Analyzing Invoices and Receipts - Amazon Textract

Analyzing Invoices and Receipts

Amazon Textract extracts relevant data such as vendor and receiver contact information, from almost any invoice or receipt without the need for any templates or configuration. Invoices and receipts often use various layouts, making it difficult and time-consuming to manually extract data at scale. Amazon Textract uses ML to understand the context of invoices and receipts. It automatically extracts data such as invoice or receipt date, invoice or receipt number, item prices, total amount, and payment terms.
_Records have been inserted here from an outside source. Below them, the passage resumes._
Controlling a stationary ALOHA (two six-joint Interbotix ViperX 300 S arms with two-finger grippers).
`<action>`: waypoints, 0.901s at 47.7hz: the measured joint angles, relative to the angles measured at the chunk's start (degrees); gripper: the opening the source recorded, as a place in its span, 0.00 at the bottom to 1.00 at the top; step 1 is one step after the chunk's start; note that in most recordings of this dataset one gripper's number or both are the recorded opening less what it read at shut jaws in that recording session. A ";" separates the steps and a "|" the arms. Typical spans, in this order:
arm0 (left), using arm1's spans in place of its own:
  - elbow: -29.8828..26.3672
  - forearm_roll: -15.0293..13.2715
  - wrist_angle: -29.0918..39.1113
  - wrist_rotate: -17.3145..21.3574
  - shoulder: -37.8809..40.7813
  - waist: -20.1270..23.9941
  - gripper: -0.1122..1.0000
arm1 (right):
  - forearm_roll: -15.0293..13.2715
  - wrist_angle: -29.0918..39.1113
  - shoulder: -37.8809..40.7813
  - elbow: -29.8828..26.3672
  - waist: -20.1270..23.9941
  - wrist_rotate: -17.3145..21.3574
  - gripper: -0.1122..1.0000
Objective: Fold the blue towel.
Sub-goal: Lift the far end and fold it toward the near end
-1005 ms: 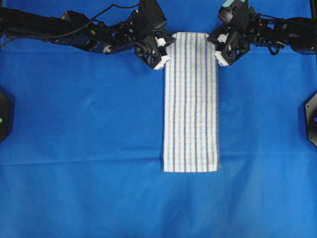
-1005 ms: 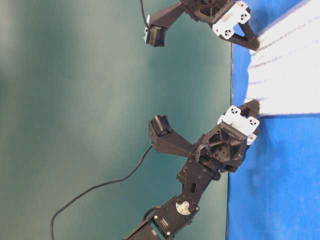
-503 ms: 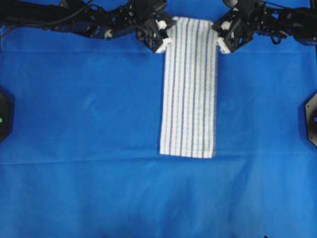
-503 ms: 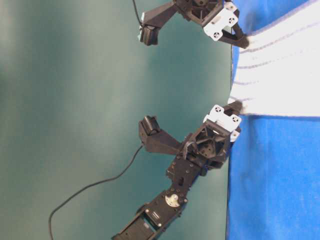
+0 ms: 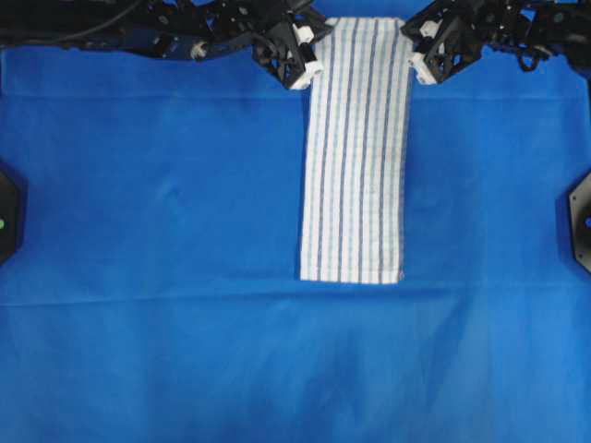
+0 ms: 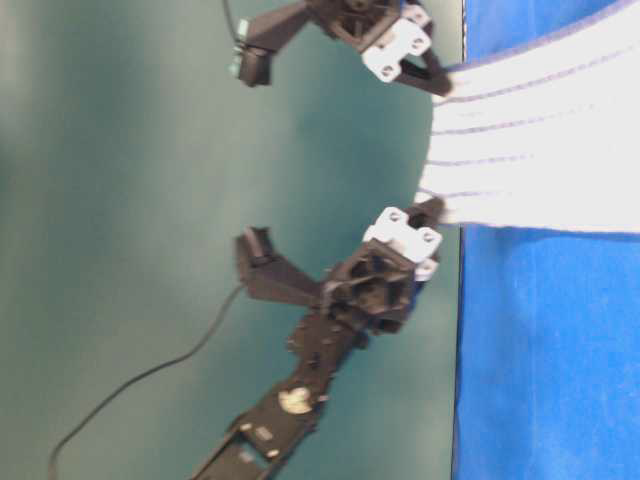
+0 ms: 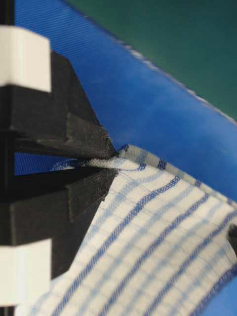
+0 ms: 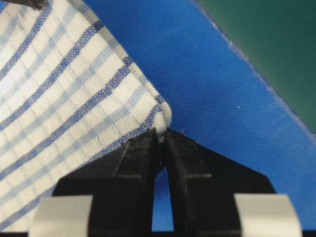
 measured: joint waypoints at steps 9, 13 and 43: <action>2.64 0.00 1.14 3.87 -4.04 -2.72 0.12 | 0.00 2.29 -7.65 2.81 4.31 0.53 0.17; 4.13 0.00 1.32 4.75 -5.54 -4.48 0.12 | 0.09 3.25 -10.90 4.66 7.12 1.14 0.17; 17.05 0.00 0.79 3.43 -14.59 -20.74 0.12 | 0.97 8.44 -21.71 13.18 32.34 9.67 0.17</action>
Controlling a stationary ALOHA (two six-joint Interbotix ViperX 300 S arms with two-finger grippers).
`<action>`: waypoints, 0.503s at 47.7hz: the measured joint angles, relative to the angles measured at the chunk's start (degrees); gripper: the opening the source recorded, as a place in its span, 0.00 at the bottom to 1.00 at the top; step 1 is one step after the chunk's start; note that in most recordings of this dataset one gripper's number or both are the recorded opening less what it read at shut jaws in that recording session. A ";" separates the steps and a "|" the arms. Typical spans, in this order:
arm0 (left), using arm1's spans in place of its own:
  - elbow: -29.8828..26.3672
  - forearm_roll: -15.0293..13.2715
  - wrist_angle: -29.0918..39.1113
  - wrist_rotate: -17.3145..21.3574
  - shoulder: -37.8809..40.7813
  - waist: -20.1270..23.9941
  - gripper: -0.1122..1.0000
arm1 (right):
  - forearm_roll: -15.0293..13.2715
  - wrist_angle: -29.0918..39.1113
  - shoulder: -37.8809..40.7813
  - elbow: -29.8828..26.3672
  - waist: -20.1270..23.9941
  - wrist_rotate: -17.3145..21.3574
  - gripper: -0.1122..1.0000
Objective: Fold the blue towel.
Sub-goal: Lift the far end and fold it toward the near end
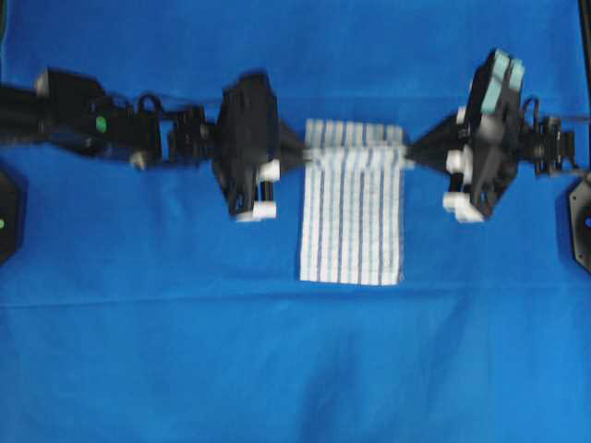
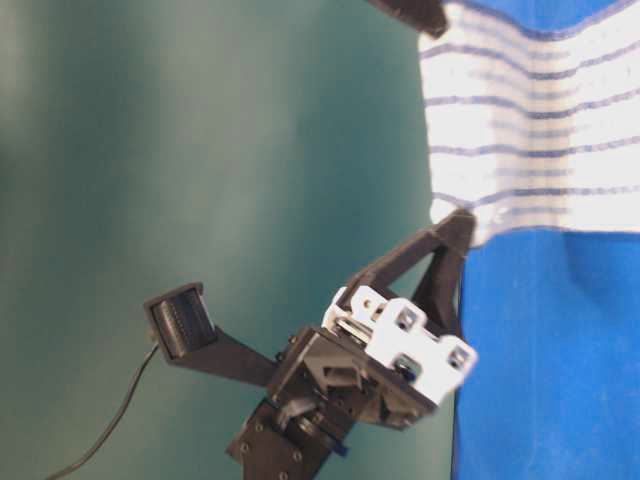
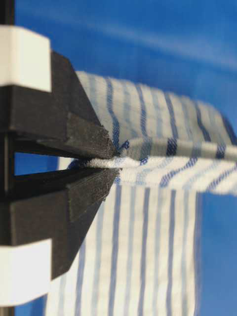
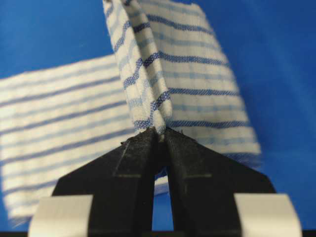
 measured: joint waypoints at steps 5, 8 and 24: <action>0.26 0.00 0.35 0.00 -0.09 -2.55 0.12 | 0.00 0.44 0.70 0.00 3.08 1.05 0.17; 0.62 0.00 0.35 -0.18 0.00 -3.96 0.12 | 0.09 0.44 1.58 0.00 4.66 1.67 0.17; 1.14 -0.09 -0.35 -1.14 3.52 -8.00 0.12 | 0.09 -0.97 10.28 -0.79 10.72 5.80 0.17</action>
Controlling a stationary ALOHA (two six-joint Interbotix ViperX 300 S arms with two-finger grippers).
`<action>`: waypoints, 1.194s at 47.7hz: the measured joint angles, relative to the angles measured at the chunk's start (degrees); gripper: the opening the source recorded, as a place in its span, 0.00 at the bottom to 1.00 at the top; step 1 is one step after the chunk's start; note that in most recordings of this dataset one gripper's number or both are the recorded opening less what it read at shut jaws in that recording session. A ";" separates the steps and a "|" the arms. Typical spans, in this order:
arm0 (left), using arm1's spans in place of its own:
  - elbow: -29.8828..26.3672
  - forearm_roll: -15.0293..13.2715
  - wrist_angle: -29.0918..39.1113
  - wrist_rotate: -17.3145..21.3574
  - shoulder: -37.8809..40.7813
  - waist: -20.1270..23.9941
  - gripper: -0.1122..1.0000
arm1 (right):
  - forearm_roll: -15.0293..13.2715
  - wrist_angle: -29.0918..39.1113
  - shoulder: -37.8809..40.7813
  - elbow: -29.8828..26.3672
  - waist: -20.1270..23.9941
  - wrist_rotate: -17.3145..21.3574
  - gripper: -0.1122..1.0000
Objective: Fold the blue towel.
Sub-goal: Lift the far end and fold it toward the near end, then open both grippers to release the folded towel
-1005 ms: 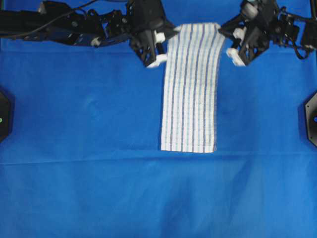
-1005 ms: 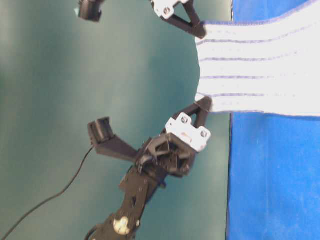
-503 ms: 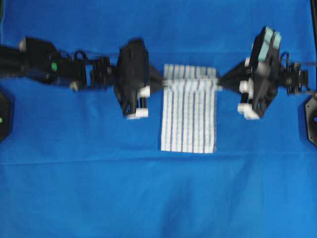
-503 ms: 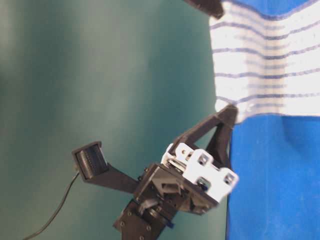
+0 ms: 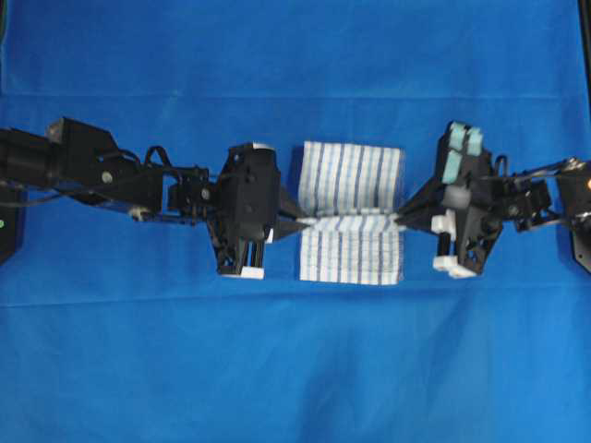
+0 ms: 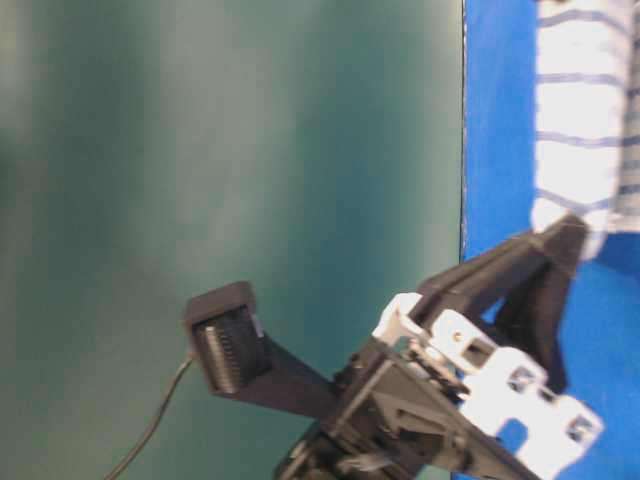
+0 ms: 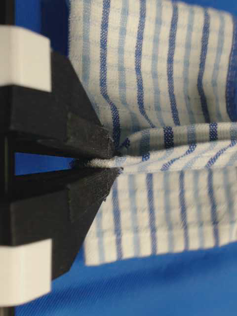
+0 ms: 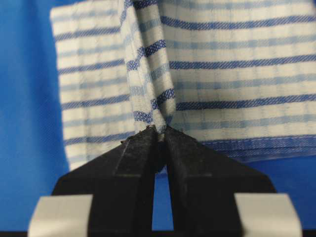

Amazon Textract also identifies vendor names that are critical for your workflows but may not be explicitly labeled. For example, Amazon Textract can find the vendor name on a receipt even if it's only indicated within a logo at the top of the page without an explicit key-value pair combination.

Amazon Textract also makes it easy for you to consolidate input from diverse receipts and invoices that use different words for the same concept. For example, Amazon Textract maps relationships between field names in different documents such as bill number, invoice number, receipt number, outputting standard taxonomy as INVOICE_RECEIPT_ID. In this case, Amazon Textract represents data consistently across different document types. The address fields are categorized as 'receiver', 'supplier', 'vendor', 'bill to', 'ship to', and 'remit to'. When expense documents do not have unique values for each of these categories, Amazon Textract will return only the categories will unique values.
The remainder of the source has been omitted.